Dataset excerpts
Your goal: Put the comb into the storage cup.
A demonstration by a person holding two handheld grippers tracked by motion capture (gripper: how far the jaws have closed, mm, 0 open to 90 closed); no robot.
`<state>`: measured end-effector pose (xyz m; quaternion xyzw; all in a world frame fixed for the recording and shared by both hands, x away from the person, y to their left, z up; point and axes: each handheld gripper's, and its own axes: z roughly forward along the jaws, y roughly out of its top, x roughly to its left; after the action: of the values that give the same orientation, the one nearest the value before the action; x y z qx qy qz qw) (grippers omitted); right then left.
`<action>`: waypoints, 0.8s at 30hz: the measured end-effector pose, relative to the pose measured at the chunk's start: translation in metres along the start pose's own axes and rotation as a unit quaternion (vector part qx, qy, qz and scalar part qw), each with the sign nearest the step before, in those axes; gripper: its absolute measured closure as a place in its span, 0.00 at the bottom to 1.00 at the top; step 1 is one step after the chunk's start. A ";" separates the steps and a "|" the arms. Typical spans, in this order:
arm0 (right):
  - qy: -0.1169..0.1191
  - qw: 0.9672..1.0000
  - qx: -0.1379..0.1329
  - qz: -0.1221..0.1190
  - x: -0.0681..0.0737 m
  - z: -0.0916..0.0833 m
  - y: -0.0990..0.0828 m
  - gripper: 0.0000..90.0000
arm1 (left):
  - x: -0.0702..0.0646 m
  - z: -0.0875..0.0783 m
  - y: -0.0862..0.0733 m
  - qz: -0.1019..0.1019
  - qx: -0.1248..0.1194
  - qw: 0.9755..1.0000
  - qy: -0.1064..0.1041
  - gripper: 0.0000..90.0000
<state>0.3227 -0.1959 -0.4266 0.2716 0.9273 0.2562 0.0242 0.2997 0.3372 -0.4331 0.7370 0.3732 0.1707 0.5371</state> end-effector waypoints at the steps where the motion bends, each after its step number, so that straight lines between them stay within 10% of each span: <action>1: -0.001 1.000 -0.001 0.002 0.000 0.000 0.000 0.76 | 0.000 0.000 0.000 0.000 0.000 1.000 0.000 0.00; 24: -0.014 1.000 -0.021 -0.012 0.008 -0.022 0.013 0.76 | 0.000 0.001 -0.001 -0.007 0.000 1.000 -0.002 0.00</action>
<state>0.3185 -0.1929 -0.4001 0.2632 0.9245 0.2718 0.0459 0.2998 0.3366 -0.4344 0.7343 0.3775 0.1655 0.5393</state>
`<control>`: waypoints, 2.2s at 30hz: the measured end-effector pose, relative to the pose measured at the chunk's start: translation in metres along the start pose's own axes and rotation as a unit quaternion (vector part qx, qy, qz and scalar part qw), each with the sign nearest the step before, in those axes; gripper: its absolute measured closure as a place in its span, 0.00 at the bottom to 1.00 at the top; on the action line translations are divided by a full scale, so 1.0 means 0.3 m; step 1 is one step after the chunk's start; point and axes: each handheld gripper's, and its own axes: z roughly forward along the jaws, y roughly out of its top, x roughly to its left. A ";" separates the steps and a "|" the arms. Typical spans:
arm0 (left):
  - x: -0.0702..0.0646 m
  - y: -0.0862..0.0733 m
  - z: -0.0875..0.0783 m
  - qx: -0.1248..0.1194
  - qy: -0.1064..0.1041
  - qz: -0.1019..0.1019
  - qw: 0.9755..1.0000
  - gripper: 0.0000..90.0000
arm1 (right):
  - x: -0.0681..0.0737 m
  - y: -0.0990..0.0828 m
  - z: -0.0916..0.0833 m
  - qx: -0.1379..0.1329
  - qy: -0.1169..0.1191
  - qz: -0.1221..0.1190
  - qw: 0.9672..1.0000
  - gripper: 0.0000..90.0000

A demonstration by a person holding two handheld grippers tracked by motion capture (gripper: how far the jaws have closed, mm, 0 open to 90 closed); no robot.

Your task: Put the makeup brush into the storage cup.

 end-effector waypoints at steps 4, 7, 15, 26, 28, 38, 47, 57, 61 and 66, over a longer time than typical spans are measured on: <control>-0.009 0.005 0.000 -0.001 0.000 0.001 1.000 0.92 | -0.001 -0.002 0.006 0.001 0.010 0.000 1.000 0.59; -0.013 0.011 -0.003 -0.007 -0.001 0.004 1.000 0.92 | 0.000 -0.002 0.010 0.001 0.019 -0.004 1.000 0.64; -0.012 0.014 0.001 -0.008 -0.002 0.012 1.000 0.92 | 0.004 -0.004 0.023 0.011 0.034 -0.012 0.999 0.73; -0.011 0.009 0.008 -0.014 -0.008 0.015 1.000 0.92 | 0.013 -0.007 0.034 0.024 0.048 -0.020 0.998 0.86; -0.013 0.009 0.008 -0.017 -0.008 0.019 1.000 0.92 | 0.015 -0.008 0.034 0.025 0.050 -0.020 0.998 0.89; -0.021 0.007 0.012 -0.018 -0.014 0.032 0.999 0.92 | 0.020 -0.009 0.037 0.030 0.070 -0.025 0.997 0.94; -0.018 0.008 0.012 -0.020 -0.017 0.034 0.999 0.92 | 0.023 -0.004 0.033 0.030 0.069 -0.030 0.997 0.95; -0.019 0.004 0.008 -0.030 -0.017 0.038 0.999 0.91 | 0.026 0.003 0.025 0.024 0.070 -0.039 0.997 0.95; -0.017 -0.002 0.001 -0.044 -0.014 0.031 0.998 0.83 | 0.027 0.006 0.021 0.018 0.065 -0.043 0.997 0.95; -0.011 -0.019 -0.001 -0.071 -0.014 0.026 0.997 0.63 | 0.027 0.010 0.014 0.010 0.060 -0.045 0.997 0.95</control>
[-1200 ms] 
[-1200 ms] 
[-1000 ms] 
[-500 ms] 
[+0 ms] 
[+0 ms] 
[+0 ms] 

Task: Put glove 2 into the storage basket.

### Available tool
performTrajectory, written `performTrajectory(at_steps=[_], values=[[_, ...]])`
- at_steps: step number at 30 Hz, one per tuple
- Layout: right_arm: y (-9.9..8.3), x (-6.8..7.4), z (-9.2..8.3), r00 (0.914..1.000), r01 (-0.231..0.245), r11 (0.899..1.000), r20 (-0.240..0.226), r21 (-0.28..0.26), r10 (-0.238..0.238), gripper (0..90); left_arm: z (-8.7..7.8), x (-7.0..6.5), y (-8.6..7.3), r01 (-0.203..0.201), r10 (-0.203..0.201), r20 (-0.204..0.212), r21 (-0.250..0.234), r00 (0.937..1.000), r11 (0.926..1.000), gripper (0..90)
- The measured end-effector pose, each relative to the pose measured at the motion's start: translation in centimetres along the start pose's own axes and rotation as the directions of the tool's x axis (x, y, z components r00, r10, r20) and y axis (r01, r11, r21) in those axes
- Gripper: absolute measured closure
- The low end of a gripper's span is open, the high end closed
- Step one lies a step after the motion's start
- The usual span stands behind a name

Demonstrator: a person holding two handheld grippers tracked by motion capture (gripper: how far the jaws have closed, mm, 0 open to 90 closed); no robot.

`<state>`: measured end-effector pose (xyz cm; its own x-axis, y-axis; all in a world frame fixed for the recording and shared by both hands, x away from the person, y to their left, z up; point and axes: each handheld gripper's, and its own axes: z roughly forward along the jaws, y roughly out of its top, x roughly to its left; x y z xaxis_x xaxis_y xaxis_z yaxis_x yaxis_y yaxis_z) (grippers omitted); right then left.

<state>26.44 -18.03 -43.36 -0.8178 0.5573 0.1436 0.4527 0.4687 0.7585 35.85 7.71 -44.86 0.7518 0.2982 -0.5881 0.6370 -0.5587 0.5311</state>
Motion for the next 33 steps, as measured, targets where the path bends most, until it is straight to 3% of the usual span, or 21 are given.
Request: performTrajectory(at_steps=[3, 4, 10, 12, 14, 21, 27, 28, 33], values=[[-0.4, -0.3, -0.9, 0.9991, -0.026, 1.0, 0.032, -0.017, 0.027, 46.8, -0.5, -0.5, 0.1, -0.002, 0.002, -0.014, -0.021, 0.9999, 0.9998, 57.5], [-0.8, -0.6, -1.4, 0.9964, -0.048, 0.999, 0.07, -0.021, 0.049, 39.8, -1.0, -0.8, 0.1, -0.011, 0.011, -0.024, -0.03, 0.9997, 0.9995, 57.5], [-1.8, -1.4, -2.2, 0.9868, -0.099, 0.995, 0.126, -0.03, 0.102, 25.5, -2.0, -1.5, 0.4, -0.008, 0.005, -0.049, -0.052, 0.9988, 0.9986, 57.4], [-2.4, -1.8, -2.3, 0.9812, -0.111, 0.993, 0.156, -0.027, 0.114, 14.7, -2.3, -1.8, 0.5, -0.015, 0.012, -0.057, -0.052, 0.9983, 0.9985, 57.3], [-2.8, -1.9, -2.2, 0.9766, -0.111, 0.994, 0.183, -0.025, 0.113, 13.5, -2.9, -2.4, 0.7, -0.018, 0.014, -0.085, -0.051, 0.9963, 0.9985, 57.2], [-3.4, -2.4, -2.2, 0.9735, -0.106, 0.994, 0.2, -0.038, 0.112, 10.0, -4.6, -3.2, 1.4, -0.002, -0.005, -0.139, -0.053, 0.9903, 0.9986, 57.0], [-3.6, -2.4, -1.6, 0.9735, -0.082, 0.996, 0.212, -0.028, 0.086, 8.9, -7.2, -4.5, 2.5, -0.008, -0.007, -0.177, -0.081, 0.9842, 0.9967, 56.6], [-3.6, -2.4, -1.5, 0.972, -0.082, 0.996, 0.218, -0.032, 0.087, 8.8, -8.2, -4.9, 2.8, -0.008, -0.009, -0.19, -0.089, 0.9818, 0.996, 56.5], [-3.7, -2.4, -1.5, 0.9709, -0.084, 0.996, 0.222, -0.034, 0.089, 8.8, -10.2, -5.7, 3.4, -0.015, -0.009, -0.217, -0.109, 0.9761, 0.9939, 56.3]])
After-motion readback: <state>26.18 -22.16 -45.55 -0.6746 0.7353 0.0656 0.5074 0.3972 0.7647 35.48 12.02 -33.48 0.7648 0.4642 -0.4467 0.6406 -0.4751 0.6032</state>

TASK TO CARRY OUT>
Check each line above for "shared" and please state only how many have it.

TASK RESULT>
2